MIAMI – The recent medical issue facing pop star Justin Bieber is shining the spotlight on facial paralysis.
While Bieber’s case was triggered by the virus that causes chicken pox and shingles, Dr. Liliana Ein, who leads the new UHealth Facial Nerve Program at the Department of Otolaryngology, said there are multiple reasons why someone could suffer facial paralysis.
These include trauma, tumors, congenital factors, Lyme disease, or facial-related medical procedures, but sometimes the cause is completely unknown.
“The nerve that moves the facial muscles or the muscles of expression is the facial nerve, or cranial nerve seven. This starts in our brain then jumps a short gap, then enters the bone behind our ear. It then makes this long twisty, turny course in the bone behind our ear and then comes out and it branches through our cheek and eventually makes it to our muscles of facial expression, so anywhere along that pathway, if there’s disruption of the nerve, we don’t get any impulses to the face and, essentially, the electricity goes out and the muscles stop moving,” she said.
Ein said the onset of facial paralysis may be sudden or develop slowly over time.
Helping patients recover involves physical therapy, and sometimes surgery to bring new muscle and nerve response into the face.

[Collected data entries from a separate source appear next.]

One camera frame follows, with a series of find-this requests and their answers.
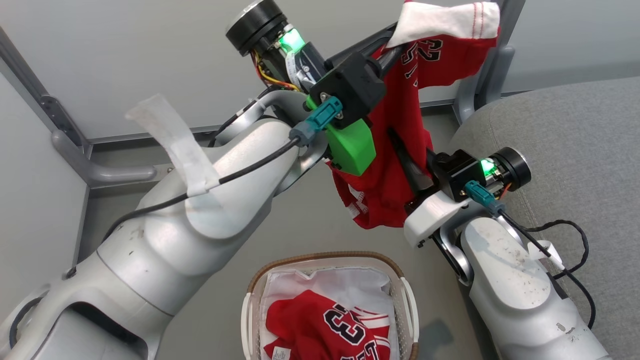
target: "hanging red jersey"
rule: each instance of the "hanging red jersey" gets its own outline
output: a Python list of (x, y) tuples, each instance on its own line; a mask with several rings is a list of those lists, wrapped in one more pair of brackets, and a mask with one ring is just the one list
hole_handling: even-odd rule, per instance
[(387, 47), (408, 47), (385, 78), (387, 95), (369, 115), (376, 159), (360, 177), (333, 169), (338, 193), (361, 227), (403, 226), (407, 216), (404, 205), (413, 193), (387, 129), (396, 131), (414, 162), (427, 173), (426, 148), (432, 144), (422, 123), (418, 90), (451, 85), (474, 75), (496, 45), (499, 14), (495, 3), (452, 8), (411, 1), (403, 5)]
[(271, 360), (389, 360), (389, 323), (306, 290), (269, 307), (266, 326), (278, 339), (264, 350)]

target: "gray cushion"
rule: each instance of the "gray cushion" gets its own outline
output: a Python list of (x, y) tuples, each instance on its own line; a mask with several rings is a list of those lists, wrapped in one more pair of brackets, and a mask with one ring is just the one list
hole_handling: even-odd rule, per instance
[[(525, 155), (531, 183), (506, 196), (523, 225), (563, 218), (585, 230), (587, 264), (575, 275), (596, 302), (594, 333), (615, 360), (640, 359), (640, 78), (527, 92), (491, 103), (461, 126), (450, 149), (486, 157), (505, 146)], [(567, 267), (582, 243), (567, 225), (554, 242)], [(580, 290), (562, 282), (585, 322)]]

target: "gray floor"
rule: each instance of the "gray floor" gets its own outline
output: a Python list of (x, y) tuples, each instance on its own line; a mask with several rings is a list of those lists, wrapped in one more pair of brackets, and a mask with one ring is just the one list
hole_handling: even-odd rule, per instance
[[(451, 109), (430, 109), (424, 114), (436, 151), (443, 151), (458, 127)], [(93, 159), (112, 166), (168, 162), (163, 151), (153, 145), (137, 149), (107, 147), (97, 151)], [(126, 191), (92, 192), (81, 257), (95, 250), (112, 221), (134, 209), (147, 190), (148, 186), (134, 186)], [(307, 204), (306, 212), (300, 211), (300, 204)], [(419, 304), (419, 359), (492, 358), (487, 351), (491, 346), (483, 341), (480, 346), (474, 332), (477, 324), (470, 320), (468, 304), (440, 251), (431, 242), (419, 250), (410, 248), (402, 229), (359, 228), (344, 209), (330, 170), (320, 164), (273, 201), (271, 214), (262, 226), (175, 317), (158, 359), (242, 359), (241, 301), (257, 270), (273, 260), (336, 250), (376, 251), (401, 264)]]

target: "green light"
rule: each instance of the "green light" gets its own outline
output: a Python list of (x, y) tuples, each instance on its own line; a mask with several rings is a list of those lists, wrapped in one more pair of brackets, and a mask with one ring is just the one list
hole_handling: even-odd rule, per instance
[(480, 164), (482, 164), (482, 170), (484, 171), (485, 177), (494, 175), (495, 171), (498, 169), (498, 167), (491, 159), (482, 159), (480, 161)]
[(290, 32), (283, 35), (280, 40), (280, 45), (285, 53), (293, 51), (297, 53), (305, 45), (305, 41), (302, 40), (300, 33), (297, 29), (293, 29)]

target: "teal connector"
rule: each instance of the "teal connector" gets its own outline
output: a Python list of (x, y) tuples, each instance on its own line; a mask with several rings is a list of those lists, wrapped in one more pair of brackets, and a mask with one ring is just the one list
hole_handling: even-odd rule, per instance
[(506, 210), (504, 203), (496, 200), (489, 190), (475, 180), (465, 185), (465, 192), (473, 201), (486, 207), (493, 216), (498, 216), (500, 210)]
[(332, 96), (318, 106), (309, 117), (296, 125), (291, 132), (289, 138), (300, 138), (298, 146), (307, 146), (316, 137), (320, 131), (342, 111), (342, 103), (337, 97)]

Also in today’s health news, a study out of Penn State found that Baby Boomers are more likely to live with chronic health issues than older generations.
Researchers said the most common health issues impacting Boomers were arthritis and hypertension, which they believe could be linked to greater exposure to risk factors, including an increase in obesity, in this population.
Improvements in technology may also be leading to improved diagnoses of problems in older adults.
The “Boomer” generation includes people born between 1946 to 1964.